Allein auf hoher See
Ganz allein mitten im Atlantik, noch ein Liter Trinkwasser, kein Strom: Was für viele wie ein Albtraum klingt, war für Heer in den letzten Tagen Wirklichkeit. Seine Frau Theresa Heer sagt: «Sein Rennen begann gut, doch in den frühen Morgenstunden des sechsten Tags versagte sein Autopilot während eines Sturms. Dies führte dazu, dass sich das Boot seitlich zu den Wellen drehte und umkippte.»
Durch den Sturm wurden die Segel beschädigt. Und – noch schlimmer: Es gab einen Stromausfall, sodass weder der Autopilot noch die Trinkwasserversorgung funktionierten. Folglich musste Heer sich auf gedruckte Karten, traditionelle Navigationstechniken und alte Wetterdaten verlassen. Da er sämtliche Kommunikationssysteme an Bord verloren hatte, blieb ihm nur noch das Satellitentelefon, was die Kommunikation mit seinem Team erschwerte. Der Empfang war lückenhaft.

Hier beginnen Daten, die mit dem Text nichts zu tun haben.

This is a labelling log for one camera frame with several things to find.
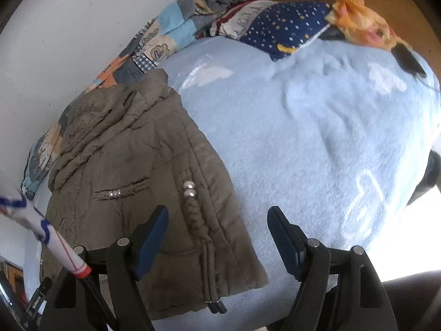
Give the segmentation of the olive green puffer jacket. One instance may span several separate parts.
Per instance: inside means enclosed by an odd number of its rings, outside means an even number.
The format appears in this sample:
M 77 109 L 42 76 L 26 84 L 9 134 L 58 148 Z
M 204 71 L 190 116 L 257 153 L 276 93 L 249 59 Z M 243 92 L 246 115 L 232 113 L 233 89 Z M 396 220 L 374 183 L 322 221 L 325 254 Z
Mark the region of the olive green puffer jacket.
M 268 284 L 227 169 L 162 69 L 71 105 L 48 187 L 47 218 L 89 250 L 167 207 L 167 233 L 138 284 L 154 320 Z

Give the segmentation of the light blue fleece bed cover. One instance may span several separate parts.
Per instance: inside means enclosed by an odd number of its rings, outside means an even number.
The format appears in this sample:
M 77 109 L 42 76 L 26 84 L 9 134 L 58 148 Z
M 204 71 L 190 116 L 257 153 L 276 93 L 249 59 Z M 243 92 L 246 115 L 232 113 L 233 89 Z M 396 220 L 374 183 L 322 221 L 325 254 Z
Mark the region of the light blue fleece bed cover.
M 253 330 L 284 317 L 299 285 L 268 231 L 269 208 L 329 247 L 368 247 L 406 206 L 434 145 L 440 94 L 391 52 L 316 40 L 274 62 L 210 38 L 157 69 L 224 163 L 268 277 L 260 289 L 153 319 L 157 330 Z

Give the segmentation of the black cloth on bed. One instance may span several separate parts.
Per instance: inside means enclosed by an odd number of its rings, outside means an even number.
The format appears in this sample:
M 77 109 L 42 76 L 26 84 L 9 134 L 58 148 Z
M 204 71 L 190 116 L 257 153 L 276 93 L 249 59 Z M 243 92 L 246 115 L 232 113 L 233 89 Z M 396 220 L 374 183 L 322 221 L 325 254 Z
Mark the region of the black cloth on bed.
M 319 39 L 328 41 L 342 41 L 346 40 L 346 37 L 337 27 L 333 26 L 321 33 Z M 391 53 L 403 71 L 411 74 L 416 79 L 419 79 L 424 86 L 432 89 L 438 94 L 440 93 L 439 89 L 431 87 L 429 84 L 424 82 L 424 80 L 427 78 L 427 73 L 411 52 L 411 48 L 406 47 L 406 45 L 403 43 L 397 43 L 396 46 L 391 49 Z

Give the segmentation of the striped and starry blue pillow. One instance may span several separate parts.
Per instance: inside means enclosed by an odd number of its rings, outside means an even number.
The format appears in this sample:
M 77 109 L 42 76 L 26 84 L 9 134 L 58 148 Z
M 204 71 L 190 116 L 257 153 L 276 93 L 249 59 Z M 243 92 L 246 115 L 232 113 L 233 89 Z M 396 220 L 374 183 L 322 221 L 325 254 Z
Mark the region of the striped and starry blue pillow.
M 330 12 L 326 2 L 246 1 L 216 19 L 205 35 L 245 43 L 277 61 L 323 34 L 330 27 Z

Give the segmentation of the orange yellow cloth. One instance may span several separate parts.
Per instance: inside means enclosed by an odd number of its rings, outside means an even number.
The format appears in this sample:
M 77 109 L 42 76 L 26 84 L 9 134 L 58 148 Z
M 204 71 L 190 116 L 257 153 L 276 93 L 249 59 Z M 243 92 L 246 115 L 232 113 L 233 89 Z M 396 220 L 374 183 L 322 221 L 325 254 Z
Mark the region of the orange yellow cloth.
M 388 52 L 399 44 L 411 48 L 364 0 L 336 0 L 325 20 L 337 27 L 348 41 L 358 45 Z

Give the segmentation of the patchwork cartoon print blanket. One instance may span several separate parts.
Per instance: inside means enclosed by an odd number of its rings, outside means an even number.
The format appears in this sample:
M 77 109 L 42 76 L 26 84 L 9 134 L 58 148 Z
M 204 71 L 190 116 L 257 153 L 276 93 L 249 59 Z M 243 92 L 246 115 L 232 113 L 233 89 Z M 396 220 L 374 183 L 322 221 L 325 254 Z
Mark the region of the patchwork cartoon print blanket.
M 97 88 L 140 81 L 146 72 L 191 45 L 217 18 L 245 1 L 175 0 L 168 4 L 139 30 L 126 48 L 83 90 L 82 95 Z M 66 115 L 72 106 L 72 103 L 68 104 L 58 121 L 30 149 L 21 184 L 22 193 L 30 200 L 34 199 L 61 153 Z

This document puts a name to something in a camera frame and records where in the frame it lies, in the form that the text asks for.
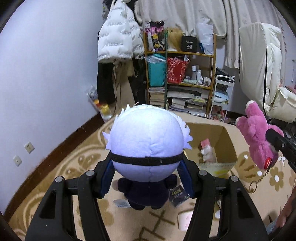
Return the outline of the right hand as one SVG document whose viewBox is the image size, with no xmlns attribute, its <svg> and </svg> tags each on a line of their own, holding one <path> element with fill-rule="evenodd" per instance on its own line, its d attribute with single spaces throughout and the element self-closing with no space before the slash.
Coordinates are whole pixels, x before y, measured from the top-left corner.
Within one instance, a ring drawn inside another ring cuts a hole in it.
<svg viewBox="0 0 296 241">
<path fill-rule="evenodd" d="M 276 227 L 282 228 L 295 209 L 295 197 L 290 197 L 276 221 Z"/>
</svg>

Nach 24 Stunden gelingt es Heer, eine provisorische Lösung zu finden: Mit Solarzellen kann er das Boot tagsüber mit Strom versorgen und Wasser schöpfen. Die Navigation funktioniert, doch steuern muss Heer von Hand – Tag und Nacht.
Da er nachts keinen Strom für die Positionslichter hat, ist er für vorbeifahrende Schiffe unsichtbar. Das heisst, er muss wach bleiben und Ausschau halten. Einschlafen wäre lebensgefährlich.
«Der schlimmste Geburtstag»
Gestern wurde Heer 36 Jahre alt – allein auf dem Atlantik. Geburtstagskarten und kleine Geschenke von Freunden und Familie hat er zwar an Bord, in einem kurzen Video gesteht er aber: «Das ist der schlimmste Geburtstag.» Wäre alles nach Plan verlaufen, hätte er gestern sein Ziel erreicht.
Trotz aller Widerstände ist Aufgeben für Heer keine Option. Er hat darüber auch mit Wolfgang Jenewein gesprochen, seinem Mental Coach. Der habe ihm auf den Weg gegeben: «Embrace this shit.» Heer habe den Spruch mit Filzstift an die Wand der Kajüte geschrieben, um Motivation und Kraft zu schöpfen: Du musst die Scheisse akzeptieren lernen!
Denn Aufgeben kommt für den Segler nicht in Frage: Heer ist bereit, bis New York zu segeln. Sein Team glaubt, dass er in etwa sechs bis acht Tagen am Ziel sein werde. Seine Frau sagt: «Kein anderer Deutschschweizer war bisher so nah dran, an der Vendée Globe zu starten, und es würde Ollie sehr viel bedeuten, die Unterstützung seines Heimatlandes zu haben.»